Ему шесть, Гришке одиннадцать.
— Мааам! Гришка не хочет брать меня с собой!
— Григорий! — голос матери строг и устал одновременно. — Возьмите Жору с собой. Мне надо кучу белья перестирать.
Гришка показывается ему кулак исподтишка, но с матерью не спорит. И Гошка радостно идет за старшими мальчишками. «Как собачонка» — зло смеется кто-то из Гришкиных друзей. Гоше обидно, но радость от того, что он идет куда-то со старшим братом и его компанией, сильнее. Ощущение того, что его ждет увлекательное приключение, не покидает.
Именно тогда все изменилось, в одночасье. Приключение было, да такое, что дух у маленького Жорки захватывало! Они шли два квартала, но оно стоило того, определенно. Заброшенный дом, который начали строить, да не достроили. Там было темно, таинственно и немного страшно. Но совсем по-настоящему он не боялся, хотя вообще темнота его очень пугала. Но здесь же был Гришка, значит, ничего плохого не случится. А еще тут было много ужасно интересных и непонятных штук, брошенных строителями. Он осторожно переходил от одной увлекательной находки к другой, даже не слишком переживая, что старшие мальчишки совсем не обращают на него внимания. У Гоши было собственное опасное, будоражащее кровь приключение для настоящих пацанов!
Опасность поджидала его на полу. Увлеченный поисками новых интересных предметов, он не заметил в полутьме брошеного здания пролома в полу. И упал вниз, в подвальное помещение.
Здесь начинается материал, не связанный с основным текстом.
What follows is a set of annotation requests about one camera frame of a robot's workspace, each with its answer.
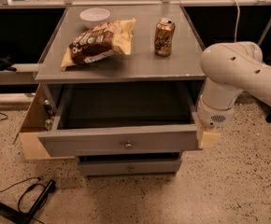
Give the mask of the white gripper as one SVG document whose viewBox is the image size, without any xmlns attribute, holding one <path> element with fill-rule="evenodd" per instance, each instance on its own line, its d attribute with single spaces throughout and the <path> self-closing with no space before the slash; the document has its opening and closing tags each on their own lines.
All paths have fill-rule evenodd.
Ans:
<svg viewBox="0 0 271 224">
<path fill-rule="evenodd" d="M 200 122 L 197 127 L 197 143 L 200 149 L 213 146 L 221 134 L 211 127 L 223 127 L 229 123 L 234 114 L 233 108 L 217 110 L 206 105 L 202 100 L 197 103 L 197 115 Z"/>
</svg>

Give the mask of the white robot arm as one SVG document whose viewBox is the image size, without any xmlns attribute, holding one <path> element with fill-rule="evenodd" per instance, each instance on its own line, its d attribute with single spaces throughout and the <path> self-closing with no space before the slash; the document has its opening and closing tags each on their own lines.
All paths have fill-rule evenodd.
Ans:
<svg viewBox="0 0 271 224">
<path fill-rule="evenodd" d="M 206 80 L 197 101 L 197 141 L 203 149 L 216 143 L 234 113 L 236 98 L 244 91 L 271 106 L 271 66 L 263 62 L 253 42 L 217 43 L 200 59 Z"/>
</svg>

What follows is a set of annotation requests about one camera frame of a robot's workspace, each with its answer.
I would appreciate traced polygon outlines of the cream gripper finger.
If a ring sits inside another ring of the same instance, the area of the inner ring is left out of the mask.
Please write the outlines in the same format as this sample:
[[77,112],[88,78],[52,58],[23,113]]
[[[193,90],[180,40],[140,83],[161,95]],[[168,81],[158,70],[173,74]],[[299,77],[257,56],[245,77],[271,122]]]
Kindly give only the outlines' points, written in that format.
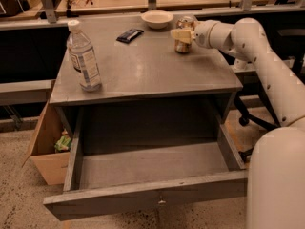
[[194,41],[194,32],[190,28],[171,30],[171,37],[186,44]]

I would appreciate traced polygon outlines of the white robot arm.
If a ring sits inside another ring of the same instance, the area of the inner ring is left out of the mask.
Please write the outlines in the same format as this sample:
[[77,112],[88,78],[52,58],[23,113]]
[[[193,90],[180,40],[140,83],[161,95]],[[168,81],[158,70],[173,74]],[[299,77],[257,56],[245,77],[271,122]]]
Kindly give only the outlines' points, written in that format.
[[200,21],[174,29],[183,43],[218,49],[253,64],[279,122],[255,144],[247,185],[246,229],[305,229],[305,85],[271,48],[253,18]]

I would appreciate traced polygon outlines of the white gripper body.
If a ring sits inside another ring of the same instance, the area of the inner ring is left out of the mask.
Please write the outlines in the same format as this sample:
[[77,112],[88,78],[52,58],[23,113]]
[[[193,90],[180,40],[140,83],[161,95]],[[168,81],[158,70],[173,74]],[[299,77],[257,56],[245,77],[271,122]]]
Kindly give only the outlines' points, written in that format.
[[232,24],[215,20],[199,21],[194,27],[194,41],[199,47],[228,52],[234,47]]

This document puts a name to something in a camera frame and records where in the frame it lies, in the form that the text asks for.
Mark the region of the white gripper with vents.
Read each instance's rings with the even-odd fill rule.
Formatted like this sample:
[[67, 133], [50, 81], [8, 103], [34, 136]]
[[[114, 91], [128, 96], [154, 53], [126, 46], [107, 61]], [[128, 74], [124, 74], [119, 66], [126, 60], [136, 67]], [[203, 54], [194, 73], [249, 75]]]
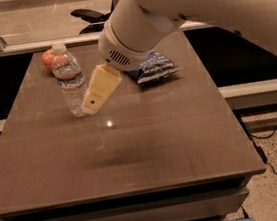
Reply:
[[81, 105], [85, 114], [97, 113], [117, 89], [122, 81], [118, 70], [134, 70], [148, 56], [155, 46], [149, 27], [149, 20], [142, 12], [124, 18], [111, 16], [106, 22], [98, 43], [106, 63], [97, 65], [92, 71]]

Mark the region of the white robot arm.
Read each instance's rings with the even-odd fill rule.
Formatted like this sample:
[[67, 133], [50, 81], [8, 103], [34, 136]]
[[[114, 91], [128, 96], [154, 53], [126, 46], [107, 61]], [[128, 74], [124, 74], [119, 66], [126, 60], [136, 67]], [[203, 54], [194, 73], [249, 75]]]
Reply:
[[99, 37], [103, 63], [95, 67], [82, 110], [95, 114], [151, 50], [185, 22], [237, 32], [277, 55], [277, 0], [119, 0]]

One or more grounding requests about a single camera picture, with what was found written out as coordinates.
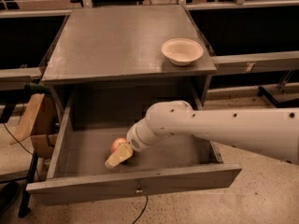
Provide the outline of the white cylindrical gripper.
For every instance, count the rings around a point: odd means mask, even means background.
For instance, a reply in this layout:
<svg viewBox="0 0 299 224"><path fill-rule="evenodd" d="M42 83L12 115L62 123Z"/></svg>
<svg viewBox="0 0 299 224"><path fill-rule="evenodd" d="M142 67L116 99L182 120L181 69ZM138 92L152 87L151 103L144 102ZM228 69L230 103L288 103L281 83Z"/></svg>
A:
<svg viewBox="0 0 299 224"><path fill-rule="evenodd" d="M105 161L108 169L114 168L133 156L134 151L142 152L143 150L155 145L162 138L155 134L145 119L135 123L126 135L127 143L121 144Z"/></svg>

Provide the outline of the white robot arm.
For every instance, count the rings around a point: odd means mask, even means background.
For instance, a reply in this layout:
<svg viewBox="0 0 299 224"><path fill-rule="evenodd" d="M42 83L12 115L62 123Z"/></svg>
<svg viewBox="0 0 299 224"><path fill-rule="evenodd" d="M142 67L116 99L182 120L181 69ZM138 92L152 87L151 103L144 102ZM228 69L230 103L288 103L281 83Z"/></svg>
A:
<svg viewBox="0 0 299 224"><path fill-rule="evenodd" d="M134 124L107 158L114 168L162 140L194 135L208 141L293 164L299 162L299 111L296 108L194 110L185 101L160 102Z"/></svg>

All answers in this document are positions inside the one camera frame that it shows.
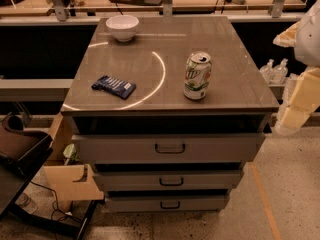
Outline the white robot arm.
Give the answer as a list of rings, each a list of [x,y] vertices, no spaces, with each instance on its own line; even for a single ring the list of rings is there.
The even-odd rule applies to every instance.
[[[273,43],[293,47],[295,59],[306,65],[303,73],[286,81],[274,126],[278,134],[291,135],[320,107],[320,0]]]

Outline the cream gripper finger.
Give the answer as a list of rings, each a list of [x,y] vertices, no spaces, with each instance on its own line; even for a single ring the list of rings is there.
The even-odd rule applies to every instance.
[[[320,68],[307,67],[300,75],[291,74],[282,100],[274,129],[286,136],[298,132],[320,106]]]
[[[294,47],[296,43],[296,32],[298,29],[300,22],[296,22],[293,25],[291,25],[289,28],[287,28],[282,33],[278,34],[274,40],[273,43],[277,46],[281,47]]]

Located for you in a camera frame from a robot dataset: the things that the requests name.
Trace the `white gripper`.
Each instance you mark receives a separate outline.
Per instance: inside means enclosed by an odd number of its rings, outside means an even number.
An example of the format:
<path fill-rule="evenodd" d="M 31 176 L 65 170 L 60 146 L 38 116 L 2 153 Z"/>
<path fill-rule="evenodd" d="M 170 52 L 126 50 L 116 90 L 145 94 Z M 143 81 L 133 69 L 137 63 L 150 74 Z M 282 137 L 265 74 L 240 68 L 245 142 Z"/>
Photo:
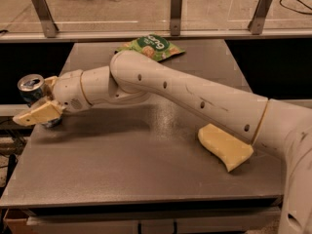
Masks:
<path fill-rule="evenodd" d="M 54 99 L 40 98 L 28 109 L 14 116 L 13 121 L 21 126 L 43 124 L 52 127 L 60 121 L 63 110 L 76 113 L 90 109 L 91 105 L 82 89 L 82 74 L 83 71 L 79 69 L 60 77 L 46 78 L 45 84 L 50 91 L 53 90 Z"/>

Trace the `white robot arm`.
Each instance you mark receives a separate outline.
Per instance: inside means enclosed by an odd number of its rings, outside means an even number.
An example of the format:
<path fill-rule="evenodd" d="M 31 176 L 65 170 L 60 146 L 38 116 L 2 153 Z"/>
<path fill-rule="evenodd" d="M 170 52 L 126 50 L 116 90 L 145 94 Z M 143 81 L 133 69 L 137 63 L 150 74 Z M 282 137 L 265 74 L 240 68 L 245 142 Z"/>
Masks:
<path fill-rule="evenodd" d="M 14 120 L 22 126 L 47 123 L 65 112 L 95 104 L 126 104 L 153 93 L 213 124 L 199 132 L 229 169 L 242 163 L 236 152 L 217 147 L 235 137 L 282 158 L 287 165 L 278 234 L 311 234 L 312 109 L 269 99 L 168 68 L 136 51 L 115 54 L 105 67 L 40 79 L 48 92 Z"/>

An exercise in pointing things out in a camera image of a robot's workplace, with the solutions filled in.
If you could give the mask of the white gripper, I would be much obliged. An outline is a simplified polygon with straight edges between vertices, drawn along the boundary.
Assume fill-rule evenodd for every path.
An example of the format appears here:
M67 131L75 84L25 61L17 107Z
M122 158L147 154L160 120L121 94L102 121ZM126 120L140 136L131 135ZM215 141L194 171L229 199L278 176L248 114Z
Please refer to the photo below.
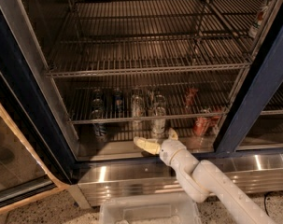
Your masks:
M178 141L178 134L173 129L168 130L168 138L162 145L157 139L146 139L144 137L135 137L134 143L141 149L152 155L158 155L167 166L179 166L182 163L182 154L185 154L186 147Z

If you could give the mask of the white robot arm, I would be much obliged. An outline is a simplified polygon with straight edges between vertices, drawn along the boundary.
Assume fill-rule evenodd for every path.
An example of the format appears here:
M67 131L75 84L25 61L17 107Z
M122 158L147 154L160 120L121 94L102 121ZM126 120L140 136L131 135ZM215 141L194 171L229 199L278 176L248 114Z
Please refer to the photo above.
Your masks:
M172 128L163 141L136 136L134 143L171 167L180 186L195 202L202 203L215 194L237 224L276 224L214 163L198 161Z

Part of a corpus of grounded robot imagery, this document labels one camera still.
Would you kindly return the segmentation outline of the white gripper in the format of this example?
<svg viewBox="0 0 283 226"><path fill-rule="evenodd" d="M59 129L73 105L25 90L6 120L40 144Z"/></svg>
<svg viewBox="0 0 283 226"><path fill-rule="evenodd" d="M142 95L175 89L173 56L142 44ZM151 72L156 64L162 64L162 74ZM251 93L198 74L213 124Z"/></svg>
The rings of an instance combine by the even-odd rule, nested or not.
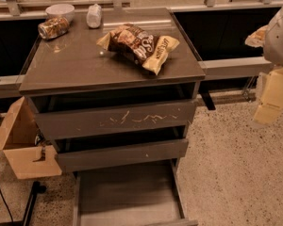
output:
<svg viewBox="0 0 283 226"><path fill-rule="evenodd" d="M266 60L283 66L283 7L277 12L268 26L262 26L245 42L251 47L262 47ZM283 111L283 67L263 76L264 87L254 114L254 121L271 124Z"/></svg>
Уже потом, когда пришли взрослые, когда посветили туда, в подвал, фонарем, когда достали Гошку и убедились, что всех повреждений у мальчика — синяк на коленке да ссадина на подбородке… Вот тогда все дружно пришли к выводу, что пацан родился в рубашке. Весь пол подвала был завален какими-то металлическими обломками, кусками железобетона с торчащими прутами арматуры. И аккурат между двух таких «недружелюбных» предметов Гошка и приземлился. И даже не поломал себе ничего.
Но тогда он об это не думал. Все пересиливал ужас. Страх от того, что оказался в кромешной темноте, и лишь серый проем над головой, где-то очень-очень высоко, как ему казалось. От которого почти не было света. И темнота, страшная, удушающая темнота вокруг, полная ужасной неизвестности. Он закричал.
Вот тогда все и поменялось. Гришка отослал друзей за взрослыми — хватило ума понять, что без помощи им мальца не вытащить. А сам растянулся на краю пролома — лег животом прямо на жесткий пыльный бетонный пол, свесил голову вниз. И стал с Гошей говорить.
Голос брата…Тогда это был его воздух. То, чем Гошка дышал в те страшные минуты — кто бы знал, сколько точно они так провели: старший лежа на холодном бетонном полу и опустив лицо вниз, младший — сидя на таком же холодном бетоне, но подняв лицо вверх, туда, где едва виднелась голова брата на фоне пролома. И откуда слышался голос. Голос, которым он дышал. Голос, который не давал Гошке захлебнуться собственным страхом, не позволял страшной темноте поглотить его, не подпускал к нему неизвестных чудовищ, притаившихся вокруг.
О чем ему тогда Гришка говорил? Если бы Гоша помнил! Что-то смутное в воспоминаниях — про школу, про свою «класснуху» Раису Ивановну, которые за глаза звали Резина. Про то, что ждет самого Гошу после лета, когда он пойдет в первый класс. Про то, как они будут чинить Гошкин велосипед. И много чего другого, наверное. Молчаливый Гришка, от которого он слышал только «Отстань», «Не ной, Жоржета» и еще такое подобное, говорил, говорил, говорил. Без перерыва. Замолчал только тогда, когда услышал голоса — прибежали друзья вместе с взрослыми.
А потом, когда Гошу достали из подвала, он кинулся… нет, не к матери. К брату. Уткнулся носом в пыльную грязную футболку и тихо заплакал. И в тот раз Гришка ему даже не сказал обычного: «Не реви, Жоржета».